Imagine being able to really let it all go; imagine being able to release the burden that you’ve been carrying; imagine the freedom and lightness you might feel. Imagine what creativity and intelligence can fill its place.
This is what can happen in a leadership group.
Group Support is the Answer
Each member of a Leadership Group works together to create an atmosphere where each person feels free to speak honestly and candidly about their emotional struggles. Rather than fix each other’s problems, they simply listen to the rawness of each others challenges. Members might lead with their curiosity, asking questions with appreciative inquiry. Members may make observations about what they are seeing or hearing. Members might even directly challenge another member about an incongruence that they are seeing.

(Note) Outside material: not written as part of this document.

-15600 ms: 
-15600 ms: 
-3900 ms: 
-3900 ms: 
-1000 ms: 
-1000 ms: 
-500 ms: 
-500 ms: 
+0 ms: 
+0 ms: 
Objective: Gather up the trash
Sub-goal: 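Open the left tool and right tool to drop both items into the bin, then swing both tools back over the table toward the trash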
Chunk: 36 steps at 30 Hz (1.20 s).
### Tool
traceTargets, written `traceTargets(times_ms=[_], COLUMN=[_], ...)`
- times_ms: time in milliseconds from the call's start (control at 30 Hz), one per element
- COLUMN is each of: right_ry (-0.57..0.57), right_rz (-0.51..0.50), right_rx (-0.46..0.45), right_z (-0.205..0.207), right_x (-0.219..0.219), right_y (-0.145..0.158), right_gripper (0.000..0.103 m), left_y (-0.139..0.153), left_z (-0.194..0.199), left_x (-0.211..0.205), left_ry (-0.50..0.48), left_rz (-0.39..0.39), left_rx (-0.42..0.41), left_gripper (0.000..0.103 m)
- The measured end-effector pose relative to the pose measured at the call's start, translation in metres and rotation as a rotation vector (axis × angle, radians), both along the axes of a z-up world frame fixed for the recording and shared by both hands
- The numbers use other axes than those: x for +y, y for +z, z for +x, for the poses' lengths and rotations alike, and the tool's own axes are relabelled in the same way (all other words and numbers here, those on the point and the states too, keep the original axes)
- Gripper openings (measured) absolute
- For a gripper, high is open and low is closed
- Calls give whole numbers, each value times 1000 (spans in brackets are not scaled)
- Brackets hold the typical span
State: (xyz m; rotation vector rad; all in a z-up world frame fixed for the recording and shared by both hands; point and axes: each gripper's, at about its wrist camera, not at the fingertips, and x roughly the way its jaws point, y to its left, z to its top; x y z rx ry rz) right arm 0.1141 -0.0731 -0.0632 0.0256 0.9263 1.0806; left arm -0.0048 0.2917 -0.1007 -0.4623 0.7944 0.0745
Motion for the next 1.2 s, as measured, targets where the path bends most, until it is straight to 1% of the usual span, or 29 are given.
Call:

To be clear, there is nothing easy about this for most leaders, who are used to tackling and handling the trickiest of problems. In a Leadership Group, leaders are asked to table this part of themselves in service of allowing authentic vulnerability to emerge among members. Problem solving and emotional vulnerability do not go hand-in-hand. Mature Leadership Groups who are successful in learning the art of setting their problem-solvers aside are able to access a collective intelligence and wisdom that drives the group and their members to deeper levels of transformation.

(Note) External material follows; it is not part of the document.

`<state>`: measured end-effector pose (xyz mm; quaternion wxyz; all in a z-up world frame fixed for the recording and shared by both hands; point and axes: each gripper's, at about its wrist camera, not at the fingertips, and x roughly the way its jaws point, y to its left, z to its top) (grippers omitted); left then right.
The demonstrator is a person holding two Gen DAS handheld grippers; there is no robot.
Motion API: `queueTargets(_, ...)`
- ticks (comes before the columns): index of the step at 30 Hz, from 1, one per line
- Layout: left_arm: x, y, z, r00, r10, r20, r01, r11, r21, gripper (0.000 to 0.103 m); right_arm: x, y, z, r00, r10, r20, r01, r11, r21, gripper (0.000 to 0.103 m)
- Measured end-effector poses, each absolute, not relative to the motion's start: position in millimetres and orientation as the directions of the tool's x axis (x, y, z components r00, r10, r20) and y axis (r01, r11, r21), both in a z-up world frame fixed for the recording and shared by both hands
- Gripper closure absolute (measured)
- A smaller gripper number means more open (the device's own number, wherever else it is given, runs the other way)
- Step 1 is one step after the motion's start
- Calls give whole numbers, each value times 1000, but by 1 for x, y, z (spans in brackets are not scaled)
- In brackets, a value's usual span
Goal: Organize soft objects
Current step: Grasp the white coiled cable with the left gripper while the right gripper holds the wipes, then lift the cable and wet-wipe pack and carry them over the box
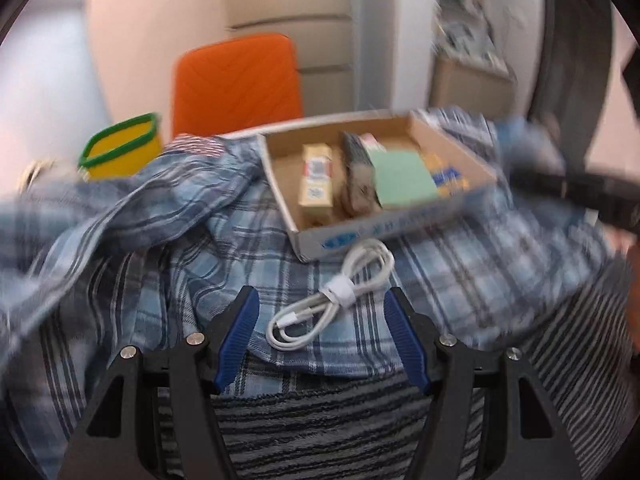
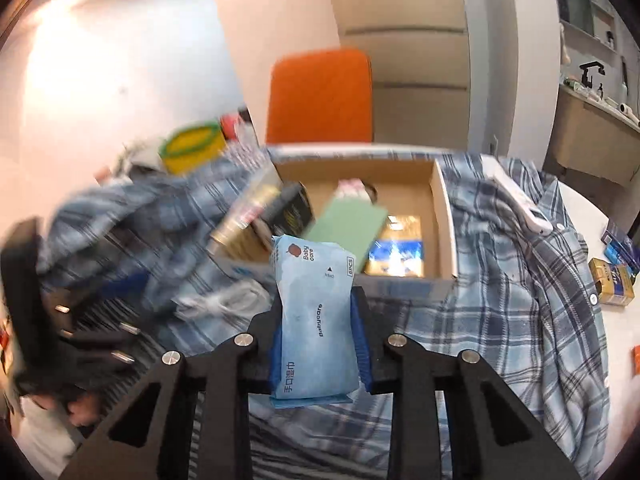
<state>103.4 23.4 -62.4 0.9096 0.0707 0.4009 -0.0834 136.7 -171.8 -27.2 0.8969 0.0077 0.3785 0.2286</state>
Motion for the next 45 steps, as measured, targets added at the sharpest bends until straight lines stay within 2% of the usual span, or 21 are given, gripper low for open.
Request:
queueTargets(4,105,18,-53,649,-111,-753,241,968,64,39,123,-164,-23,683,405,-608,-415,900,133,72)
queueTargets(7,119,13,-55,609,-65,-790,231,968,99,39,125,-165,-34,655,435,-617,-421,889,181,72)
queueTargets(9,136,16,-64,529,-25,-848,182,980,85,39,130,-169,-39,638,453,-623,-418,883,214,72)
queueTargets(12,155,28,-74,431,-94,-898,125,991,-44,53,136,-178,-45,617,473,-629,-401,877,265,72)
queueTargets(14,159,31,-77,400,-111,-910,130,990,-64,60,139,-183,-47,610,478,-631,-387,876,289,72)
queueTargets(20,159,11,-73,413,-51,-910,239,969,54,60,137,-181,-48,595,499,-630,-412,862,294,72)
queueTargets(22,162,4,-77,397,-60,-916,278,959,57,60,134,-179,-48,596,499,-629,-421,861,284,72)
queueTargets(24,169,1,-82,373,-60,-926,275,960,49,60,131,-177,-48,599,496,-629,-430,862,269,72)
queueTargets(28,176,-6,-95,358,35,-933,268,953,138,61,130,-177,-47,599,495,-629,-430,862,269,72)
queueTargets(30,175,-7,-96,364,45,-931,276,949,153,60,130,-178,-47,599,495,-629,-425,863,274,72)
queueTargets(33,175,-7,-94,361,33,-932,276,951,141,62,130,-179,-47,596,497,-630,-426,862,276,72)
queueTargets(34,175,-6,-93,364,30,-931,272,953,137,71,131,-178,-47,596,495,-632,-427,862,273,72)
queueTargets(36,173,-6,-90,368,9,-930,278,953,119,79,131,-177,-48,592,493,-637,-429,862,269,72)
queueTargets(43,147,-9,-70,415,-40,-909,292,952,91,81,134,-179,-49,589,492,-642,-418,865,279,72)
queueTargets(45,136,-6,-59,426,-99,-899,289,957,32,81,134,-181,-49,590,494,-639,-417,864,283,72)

The role of the facilitator is to steer the group towards greater honesty and vulnerability and away from superficiality and a problem-solving mentality. The facilitator’s job is to reflect back what the group or a member is doing at any given moment. Their role is much like a curator, where they will bring the group’s attention to a certain aspect of the group’s experience and then step back to allow the group’s process to unfold.
Paradoxically, while a Leadership Group isn’t set up to fix each other’s problems, the participant’s problems often do get solved. This is known as the paradoxical theory of change. It states that if we truly accept a person as they are, only then can they change.
Leadership Groups are organized around members from similar leadership positions. This allows for authentic empathy, understanding and sharing. For example, the emotional struggle that a CEO is experiencing is likely quite different than a first-time manager.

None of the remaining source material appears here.